* Task directions
The records are to be repeated in full, with the images removed.
### Data for analysis
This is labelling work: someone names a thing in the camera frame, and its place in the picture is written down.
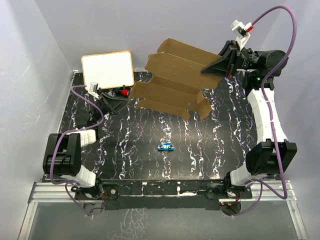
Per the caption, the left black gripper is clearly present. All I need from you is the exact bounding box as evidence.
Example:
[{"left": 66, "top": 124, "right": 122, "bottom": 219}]
[{"left": 90, "top": 93, "right": 132, "bottom": 126}]

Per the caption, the white board orange frame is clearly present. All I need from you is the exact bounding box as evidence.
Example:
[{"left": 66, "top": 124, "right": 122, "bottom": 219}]
[{"left": 81, "top": 51, "right": 135, "bottom": 91}]

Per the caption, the blue toy car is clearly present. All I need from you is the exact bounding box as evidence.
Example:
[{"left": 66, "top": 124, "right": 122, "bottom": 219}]
[{"left": 157, "top": 142, "right": 175, "bottom": 152}]

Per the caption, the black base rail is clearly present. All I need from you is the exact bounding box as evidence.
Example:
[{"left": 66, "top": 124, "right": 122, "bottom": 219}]
[{"left": 71, "top": 179, "right": 253, "bottom": 211}]

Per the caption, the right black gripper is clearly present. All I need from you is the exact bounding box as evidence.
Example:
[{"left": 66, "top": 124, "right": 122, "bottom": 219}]
[{"left": 201, "top": 40, "right": 264, "bottom": 79}]

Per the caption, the brown cardboard box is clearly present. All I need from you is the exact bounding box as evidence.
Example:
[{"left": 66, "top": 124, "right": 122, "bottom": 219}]
[{"left": 129, "top": 38, "right": 221, "bottom": 121}]

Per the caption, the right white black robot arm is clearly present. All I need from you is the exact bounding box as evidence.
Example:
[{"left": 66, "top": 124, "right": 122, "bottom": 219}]
[{"left": 201, "top": 40, "right": 298, "bottom": 199}]

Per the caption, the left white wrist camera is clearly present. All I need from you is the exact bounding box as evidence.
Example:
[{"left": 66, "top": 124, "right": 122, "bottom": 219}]
[{"left": 88, "top": 82, "right": 100, "bottom": 99}]

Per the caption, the purple cable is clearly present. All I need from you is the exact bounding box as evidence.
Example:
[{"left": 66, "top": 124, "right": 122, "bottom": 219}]
[
  {"left": 233, "top": 4, "right": 298, "bottom": 217},
  {"left": 49, "top": 84, "right": 106, "bottom": 218}
]

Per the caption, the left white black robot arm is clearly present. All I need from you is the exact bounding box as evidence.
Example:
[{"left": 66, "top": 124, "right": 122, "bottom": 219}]
[{"left": 42, "top": 89, "right": 129, "bottom": 200}]

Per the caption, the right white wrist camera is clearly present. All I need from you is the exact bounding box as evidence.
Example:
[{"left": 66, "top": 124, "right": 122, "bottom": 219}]
[{"left": 230, "top": 20, "right": 254, "bottom": 50}]

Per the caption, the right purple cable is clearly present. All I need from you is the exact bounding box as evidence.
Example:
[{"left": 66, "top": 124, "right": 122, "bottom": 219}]
[{"left": 233, "top": 4, "right": 298, "bottom": 217}]

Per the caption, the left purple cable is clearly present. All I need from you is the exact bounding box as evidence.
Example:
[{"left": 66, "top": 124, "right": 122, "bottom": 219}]
[{"left": 49, "top": 84, "right": 106, "bottom": 218}]

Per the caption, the aluminium frame rail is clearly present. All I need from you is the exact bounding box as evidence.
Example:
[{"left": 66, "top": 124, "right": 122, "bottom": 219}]
[{"left": 18, "top": 183, "right": 308, "bottom": 240}]

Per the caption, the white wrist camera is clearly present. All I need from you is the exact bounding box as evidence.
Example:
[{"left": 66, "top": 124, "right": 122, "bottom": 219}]
[
  {"left": 230, "top": 20, "right": 254, "bottom": 50},
  {"left": 88, "top": 82, "right": 100, "bottom": 99}
]

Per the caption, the red black stamp toy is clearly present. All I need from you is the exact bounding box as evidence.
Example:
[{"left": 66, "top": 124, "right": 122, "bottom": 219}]
[{"left": 117, "top": 85, "right": 130, "bottom": 97}]

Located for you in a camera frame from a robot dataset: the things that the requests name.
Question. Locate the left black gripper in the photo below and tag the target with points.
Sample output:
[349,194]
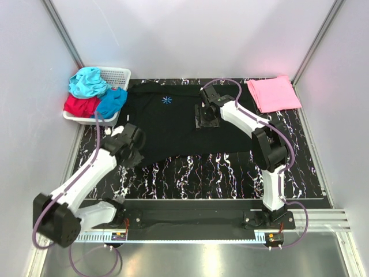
######
* Final answer
This is labelling work: someone names a thing in the camera frame, and its place in the picture is written down.
Per the caption, the left black gripper is clearly present. All I need from you is the exact bounding box as evidence.
Example:
[{"left": 66, "top": 124, "right": 122, "bottom": 219}]
[{"left": 90, "top": 93, "right": 132, "bottom": 126}]

Per the caption, the white board orange frame is clearly present. All I need from you is the exact bounding box as evidence.
Example:
[{"left": 66, "top": 124, "right": 122, "bottom": 219}]
[{"left": 81, "top": 51, "right": 135, "bottom": 91}]

Per the caption, the blue toy car is clearly present. All I need from you is the exact bounding box as evidence.
Example:
[{"left": 66, "top": 124, "right": 122, "bottom": 219}]
[{"left": 157, "top": 142, "right": 175, "bottom": 152}]

Per the caption, the black base rail is clearly present. All I need from you is the exact bounding box as evidence.
Example:
[{"left": 66, "top": 124, "right": 122, "bottom": 219}]
[{"left": 71, "top": 179, "right": 253, "bottom": 211}]

Per the caption, the right black gripper is clearly present. All I need from you is the exact bounding box as evidence.
Example:
[{"left": 66, "top": 124, "right": 122, "bottom": 219}]
[{"left": 201, "top": 40, "right": 264, "bottom": 79}]

Per the caption, the brown cardboard box is clearly present. All I need from you is the exact bounding box as evidence.
Example:
[{"left": 66, "top": 124, "right": 122, "bottom": 219}]
[{"left": 129, "top": 38, "right": 221, "bottom": 121}]

Per the caption, the right white black robot arm is clearly present. All I need from you is the exact bounding box as evidence.
Example:
[{"left": 66, "top": 124, "right": 122, "bottom": 219}]
[{"left": 201, "top": 40, "right": 298, "bottom": 199}]

Per the caption, the left white wrist camera is clearly present. All I need from you is the exact bounding box as evidence.
Example:
[{"left": 66, "top": 124, "right": 122, "bottom": 219}]
[{"left": 88, "top": 82, "right": 100, "bottom": 99}]

Per the caption, the purple cable is clearly present. All I need from you is the exact bounding box as evidence.
Example:
[{"left": 66, "top": 124, "right": 122, "bottom": 219}]
[
  {"left": 233, "top": 4, "right": 298, "bottom": 217},
  {"left": 49, "top": 84, "right": 106, "bottom": 218}
]

Per the caption, the left white black robot arm is clearly present. All I need from you is the exact bounding box as evidence.
Example:
[{"left": 66, "top": 124, "right": 122, "bottom": 219}]
[{"left": 42, "top": 89, "right": 129, "bottom": 200}]

Per the caption, the right white wrist camera is clearly present. All I need from you is the exact bounding box as evidence.
Example:
[{"left": 66, "top": 124, "right": 122, "bottom": 219}]
[{"left": 230, "top": 20, "right": 254, "bottom": 50}]

Per the caption, the right purple cable is clearly present. All I need from you is the exact bounding box as evidence.
Example:
[{"left": 66, "top": 124, "right": 122, "bottom": 219}]
[{"left": 233, "top": 4, "right": 298, "bottom": 217}]

Per the caption, the left purple cable is clearly present. All I need from you is the exact bounding box as evidence.
Example:
[{"left": 66, "top": 124, "right": 122, "bottom": 219}]
[{"left": 49, "top": 84, "right": 106, "bottom": 218}]

Per the caption, the aluminium frame rail is clearly present. All I need from you is the exact bounding box as evidence.
Example:
[{"left": 66, "top": 124, "right": 122, "bottom": 219}]
[{"left": 18, "top": 183, "right": 308, "bottom": 240}]

Per the caption, the white wrist camera is clearly present. All I need from you is the exact bounding box as evidence.
Example:
[{"left": 66, "top": 124, "right": 122, "bottom": 219}]
[
  {"left": 230, "top": 20, "right": 254, "bottom": 50},
  {"left": 88, "top": 82, "right": 100, "bottom": 99}
]

Per the caption, the red black stamp toy is clearly present. All I need from you is the exact bounding box as evidence.
Example:
[{"left": 66, "top": 124, "right": 122, "bottom": 219}]
[{"left": 117, "top": 85, "right": 130, "bottom": 97}]

Located for you in a camera frame from a robot dataset: the things that the requests name.
Question. Locate the left black gripper in the photo below and tag the target with points.
Sample output:
[349,194]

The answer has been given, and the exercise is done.